▸ TASK STATEMENT: The records sit below. Return every line in them that holds the word "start".

▸ Source data:
= Beginning of Section =

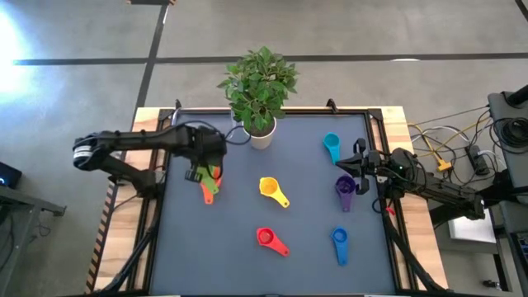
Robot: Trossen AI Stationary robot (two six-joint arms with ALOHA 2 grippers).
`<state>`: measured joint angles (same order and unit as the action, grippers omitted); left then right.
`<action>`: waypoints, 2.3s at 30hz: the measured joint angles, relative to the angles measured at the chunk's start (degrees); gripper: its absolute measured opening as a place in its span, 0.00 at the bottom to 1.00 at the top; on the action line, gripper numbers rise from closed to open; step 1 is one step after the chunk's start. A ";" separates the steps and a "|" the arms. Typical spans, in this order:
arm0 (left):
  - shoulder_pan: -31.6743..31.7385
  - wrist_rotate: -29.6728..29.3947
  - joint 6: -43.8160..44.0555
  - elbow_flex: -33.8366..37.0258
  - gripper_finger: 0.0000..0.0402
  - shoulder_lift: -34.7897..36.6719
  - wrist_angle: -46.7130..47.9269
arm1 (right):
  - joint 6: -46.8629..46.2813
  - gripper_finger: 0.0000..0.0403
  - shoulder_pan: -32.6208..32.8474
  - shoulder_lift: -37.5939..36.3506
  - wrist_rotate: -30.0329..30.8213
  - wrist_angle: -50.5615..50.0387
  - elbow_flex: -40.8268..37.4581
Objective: Nest measuring cups in basket
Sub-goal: Stack the green measuring cup on top of the orange measuring cup, then stack the violet measuring cup on top of the green measuring cup
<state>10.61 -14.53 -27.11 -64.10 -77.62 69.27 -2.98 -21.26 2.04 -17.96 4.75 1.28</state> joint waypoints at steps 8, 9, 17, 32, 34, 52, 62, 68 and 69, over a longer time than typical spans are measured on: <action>1.35 3.72 -5.67 0.12 0.00 -3.94 0.78 | 0.00 0.02 -0.02 0.00 0.00 0.00 0.02; 1.35 3.75 -6.21 0.13 0.00 -4.63 0.74 | 0.00 0.02 -0.01 0.00 0.01 0.00 0.01; 2.48 4.81 -11.48 0.13 0.03 -9.76 -4.20 | 0.00 0.02 -0.02 -0.02 0.01 0.00 0.01; 4.39 3.15 -11.76 0.15 0.28 -9.94 -4.31 | 0.00 0.02 0.00 -0.02 0.01 0.00 0.00; 4.41 3.05 -10.62 0.15 0.33 -8.97 -4.15 | 0.00 0.02 0.00 -0.01 0.00 0.00 0.01; -2.26 8.18 22.98 12.71 0.32 19.46 -40.71 | 0.00 0.02 0.00 -0.02 0.00 0.00 0.01; -7.69 8.14 32.43 42.02 0.28 30.66 -95.29 | 0.00 0.02 0.00 -0.02 0.00 0.00 0.02; -8.20 8.01 34.47 52.27 0.27 27.18 -116.12 | 0.07 0.02 -0.02 -0.01 0.00 0.09 0.02; -8.20 8.01 34.78 53.10 0.27 26.34 -118.22 | 0.78 0.02 0.00 -0.02 0.02 0.52 0.00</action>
<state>2.42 -6.52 7.67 -10.99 -51.29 -48.95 -2.20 -21.26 2.02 -17.94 5.27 1.28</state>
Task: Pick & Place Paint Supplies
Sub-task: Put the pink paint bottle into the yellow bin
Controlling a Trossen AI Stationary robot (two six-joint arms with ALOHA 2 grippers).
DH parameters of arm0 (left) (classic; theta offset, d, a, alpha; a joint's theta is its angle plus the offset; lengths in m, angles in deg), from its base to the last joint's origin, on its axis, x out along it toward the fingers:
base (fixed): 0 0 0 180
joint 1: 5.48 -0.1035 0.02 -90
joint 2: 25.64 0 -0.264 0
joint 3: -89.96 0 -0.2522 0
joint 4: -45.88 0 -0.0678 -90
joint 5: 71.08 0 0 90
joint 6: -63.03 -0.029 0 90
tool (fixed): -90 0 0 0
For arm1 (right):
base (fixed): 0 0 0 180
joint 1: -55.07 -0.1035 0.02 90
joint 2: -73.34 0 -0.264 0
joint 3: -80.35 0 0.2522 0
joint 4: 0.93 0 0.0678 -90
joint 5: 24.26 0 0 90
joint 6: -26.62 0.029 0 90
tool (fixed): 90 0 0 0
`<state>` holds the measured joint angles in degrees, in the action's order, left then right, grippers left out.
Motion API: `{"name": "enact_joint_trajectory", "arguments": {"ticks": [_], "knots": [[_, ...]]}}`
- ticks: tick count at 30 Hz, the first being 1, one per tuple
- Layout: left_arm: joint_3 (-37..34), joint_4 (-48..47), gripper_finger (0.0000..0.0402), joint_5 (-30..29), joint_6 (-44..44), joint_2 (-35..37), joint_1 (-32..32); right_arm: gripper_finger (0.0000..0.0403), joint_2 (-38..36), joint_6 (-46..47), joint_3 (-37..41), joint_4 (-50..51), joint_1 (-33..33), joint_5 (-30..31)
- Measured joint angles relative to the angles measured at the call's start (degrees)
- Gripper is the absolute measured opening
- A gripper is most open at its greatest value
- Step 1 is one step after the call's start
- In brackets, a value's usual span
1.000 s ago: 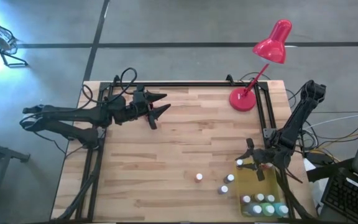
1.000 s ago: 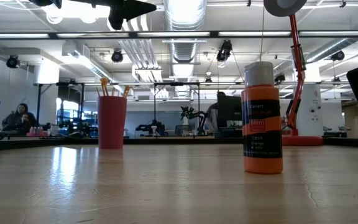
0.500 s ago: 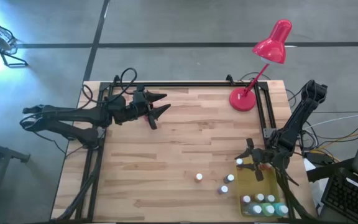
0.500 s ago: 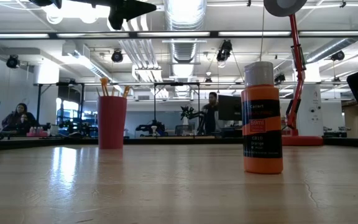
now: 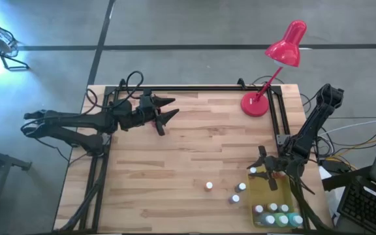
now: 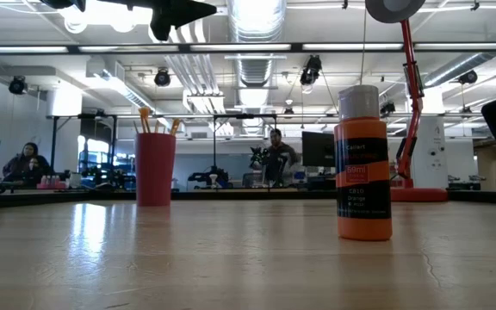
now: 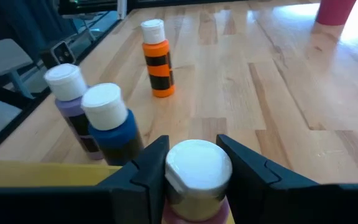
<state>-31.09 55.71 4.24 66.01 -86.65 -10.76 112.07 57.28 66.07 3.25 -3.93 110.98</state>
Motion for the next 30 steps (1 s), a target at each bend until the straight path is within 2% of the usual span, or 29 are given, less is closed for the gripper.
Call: {"name": "enact_joint_trajectory", "arguments": {"ticks": [14,30], "knots": [[0.0,0.1,0.0229,0.0,-0.3,0.0,0.0,0.018,-0.1,0.7,0.0,-0.4,0.0,-0.7],[0.0,0.4,0.0229,0.0,-0.4,0.0,0.0,0.0204,-0.1,-0.4,0.0,-5.1,0.0,-0.2]]}}
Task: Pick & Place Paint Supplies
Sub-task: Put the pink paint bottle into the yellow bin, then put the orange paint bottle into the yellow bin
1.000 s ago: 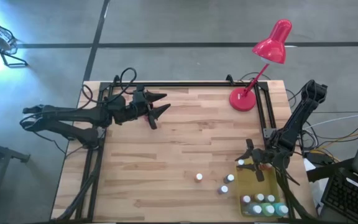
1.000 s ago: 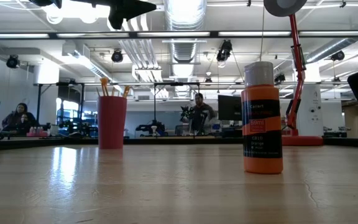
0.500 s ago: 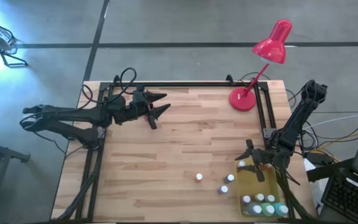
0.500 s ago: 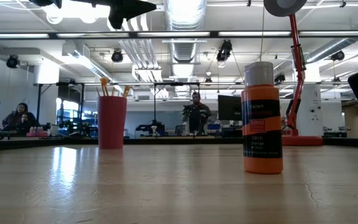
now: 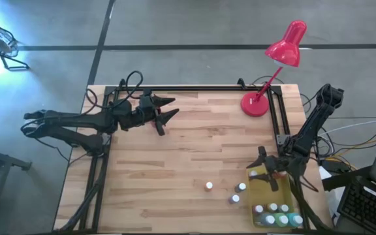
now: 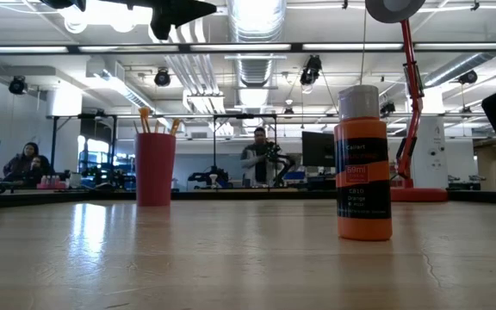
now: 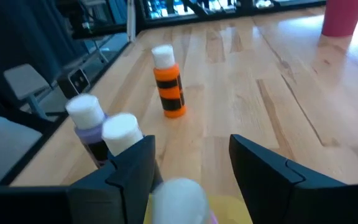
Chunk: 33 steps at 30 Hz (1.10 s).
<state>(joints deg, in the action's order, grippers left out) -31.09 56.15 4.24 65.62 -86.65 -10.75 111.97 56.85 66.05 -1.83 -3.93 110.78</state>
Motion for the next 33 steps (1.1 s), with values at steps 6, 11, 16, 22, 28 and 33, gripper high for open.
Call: {"name": "enact_joint_trajectory", "arguments": {"ticks": [6,11,16,22,28,33], "knots": [[0.0,0.0,0.0229,0.0,0.0,0.0,0.0,0.0195,-0.1,-5.7,0.0,-5.7,0.0,0.0],[0.0,0.0,0.0229,0.0,0.0,0.0,0.0,0.0188,-1.5,-11.8,0.0,-11.2,0.0,0.2],[0.0,0.0,0.0229,0.0,0.0,0.0,0.0,0.0179,-4.0,-19.2,0.0,-17.4,0.0,2.1],[0.0,0.0,0.0229,0.0,0.0,0.0,0.0,0.0166,-7.1,-25.6,-4.3,-17.2,0.0,4.7],[0.0,0.0,0.0229,0.0,0.0,0.0,0.0,0.0155,-7.2,-34.5,-16.2,-8.0,0.0,5.7],[0.0,0.0,0.0229,0.0,0.0,0.0,0.0,0.0153,-5.7,-30.6,-30.6,14.0,0.3,9.2]]}}
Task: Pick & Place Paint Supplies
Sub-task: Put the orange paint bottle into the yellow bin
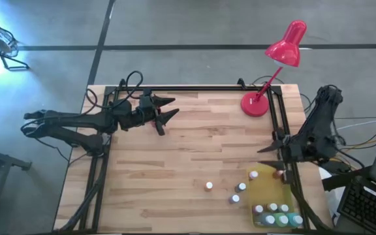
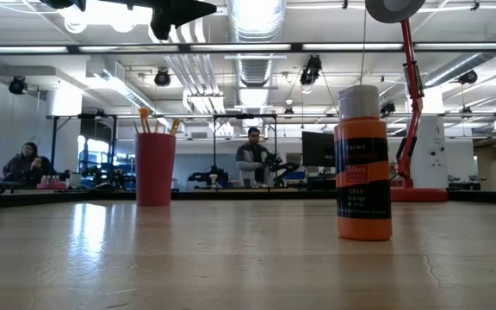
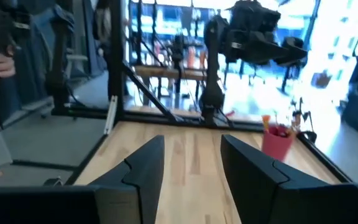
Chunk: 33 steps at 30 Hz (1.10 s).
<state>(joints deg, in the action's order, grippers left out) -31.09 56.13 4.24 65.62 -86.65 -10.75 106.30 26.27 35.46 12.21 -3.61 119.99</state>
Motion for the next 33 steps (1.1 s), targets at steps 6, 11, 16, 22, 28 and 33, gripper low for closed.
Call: {"name": "enact_joint_trajectory", "arguments": {"ticks": [6,11,16,22,28,33], "knots": [[0.0,0.0,0.0229,0.0,0.0,0.0,0.0,0.0165,5.4,14.1,-16.4,23.9,2.8,-0.1],[0.0,-0.1,0.023,0.0,0.0,0.0,0.0,0.0173,12.8,23.5,-28.8,39.6,5.9,-0.9],[0.0,-2.8,0.023,0.0,-0.1,0.0,0.0,0.0165,21.4,29.7,-40.7,53.2,9.6,-4.5],[0.0,-9.4,0.023,0.0,-2.8,0.0,0.0,0.0146,30.7,34.1,-51.7,65.7,14.7,-12.2],[0.0,-10.9,0.023,0.0,-4.2,0.0,0.0,0.0132,37.4,37.1,-58.4,71.9,20.0,-20.7],[0.0,-11.1,0.023,-0.8,-6.2,0.0,0.0,0.0128,41.9,37.1,-60.7,72.5,24.1,-28.1]]}}
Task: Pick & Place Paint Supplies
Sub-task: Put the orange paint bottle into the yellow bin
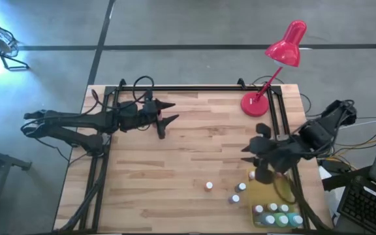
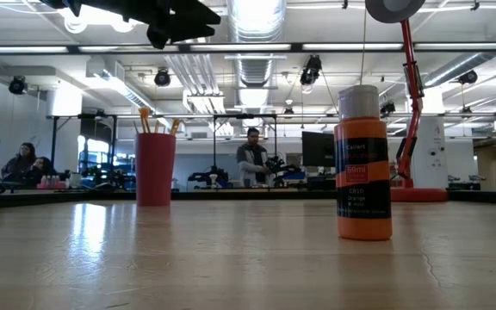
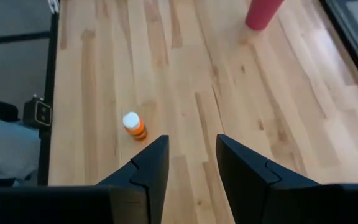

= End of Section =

▸ TASK OUTPUT:
`<action>`: waypoints, 2.3s at 30hz: the measured joint angles, relative to the angles measured at the chunk's start (degrees); gripper: its absolute measured opening as a place in its span, 0.00 at the bottom to 1.00 at the top; on the action line, gripper numbers rise from closed to open; step 1 is one step after the chunk's start. A ";" separates the steps and a "|" the arms. Typical spans, in this order:
- Measured joint angles relative to the angles measured at the call's start (degrees)
- Step 1 is one step after the call's start

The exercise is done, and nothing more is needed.